- **ASSIGNED TASK**
All lines from the one containing "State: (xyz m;" to the end of the data below are to be returned exactly, both ends included, with nothing added.

++++

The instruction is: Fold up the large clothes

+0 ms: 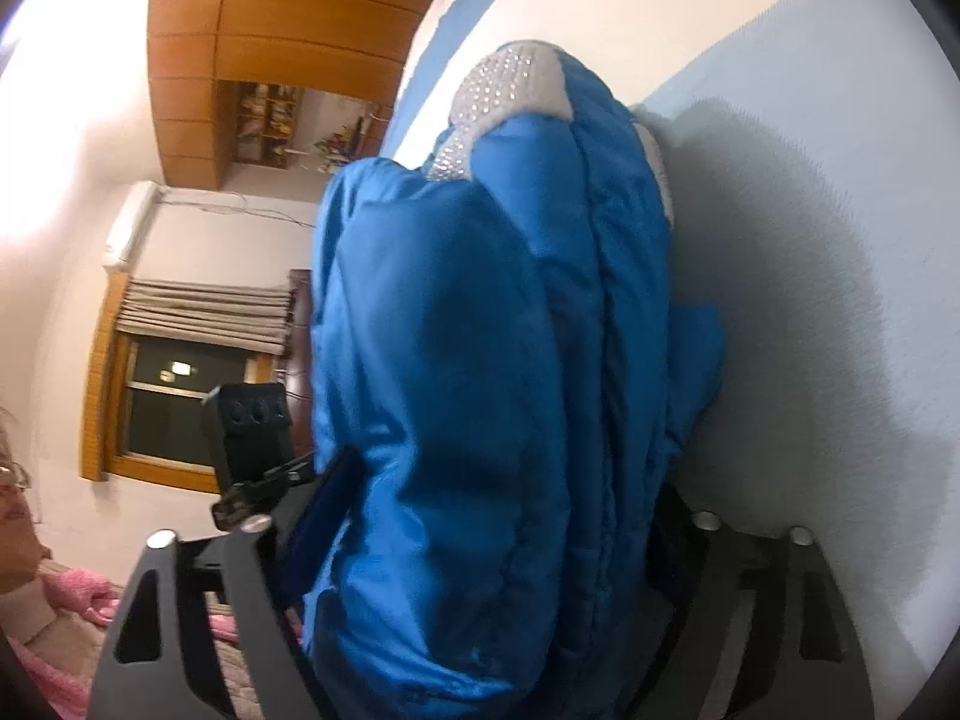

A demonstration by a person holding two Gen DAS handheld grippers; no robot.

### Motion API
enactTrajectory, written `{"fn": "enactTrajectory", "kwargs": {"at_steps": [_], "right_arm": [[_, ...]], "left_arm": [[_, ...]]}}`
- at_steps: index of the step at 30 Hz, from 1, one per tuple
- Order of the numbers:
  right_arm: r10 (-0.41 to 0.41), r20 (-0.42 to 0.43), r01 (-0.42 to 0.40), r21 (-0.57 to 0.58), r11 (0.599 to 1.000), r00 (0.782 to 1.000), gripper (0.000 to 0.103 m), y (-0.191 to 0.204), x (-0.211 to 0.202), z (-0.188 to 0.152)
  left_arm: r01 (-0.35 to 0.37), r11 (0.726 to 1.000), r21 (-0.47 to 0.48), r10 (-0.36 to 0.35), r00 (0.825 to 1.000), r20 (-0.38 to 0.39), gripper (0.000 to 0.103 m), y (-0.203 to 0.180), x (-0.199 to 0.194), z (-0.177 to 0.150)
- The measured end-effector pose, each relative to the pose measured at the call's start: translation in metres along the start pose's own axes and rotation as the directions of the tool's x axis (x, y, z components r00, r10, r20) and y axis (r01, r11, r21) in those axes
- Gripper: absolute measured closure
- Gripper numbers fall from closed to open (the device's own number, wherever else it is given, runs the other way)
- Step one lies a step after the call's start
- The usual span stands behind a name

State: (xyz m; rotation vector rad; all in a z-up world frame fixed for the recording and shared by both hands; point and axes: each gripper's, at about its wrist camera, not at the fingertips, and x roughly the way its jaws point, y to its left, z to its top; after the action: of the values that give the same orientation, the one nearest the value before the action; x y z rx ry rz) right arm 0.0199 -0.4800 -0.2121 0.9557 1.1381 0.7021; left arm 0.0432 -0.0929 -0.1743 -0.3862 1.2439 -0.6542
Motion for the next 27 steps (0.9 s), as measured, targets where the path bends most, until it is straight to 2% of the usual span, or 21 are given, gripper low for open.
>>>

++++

- **RESULT**
State: (xyz m; rotation vector rad; all in a z-up world frame fixed for the recording and shared by both hands; point and axes: each gripper's, at about its wrist camera, not at the fingertips, and x roughly the way its jaws point, y to its left, z to its top; after the action: of the values that give the same orientation, the one nearest the value before the action; x y z rx ry rz) right arm 0.0199 -0.4800 -0.2121 0.9557 1.1381 0.7021; left arm 0.0432 -0.0929 -0.1743 -0.3862 1.2439 -0.6542
Motion for the next 27 steps (0.9 s), as measured, targets where the path bends most, until it is straight to 2% of the usual span, or 21 are given, gripper low for open.
>>>

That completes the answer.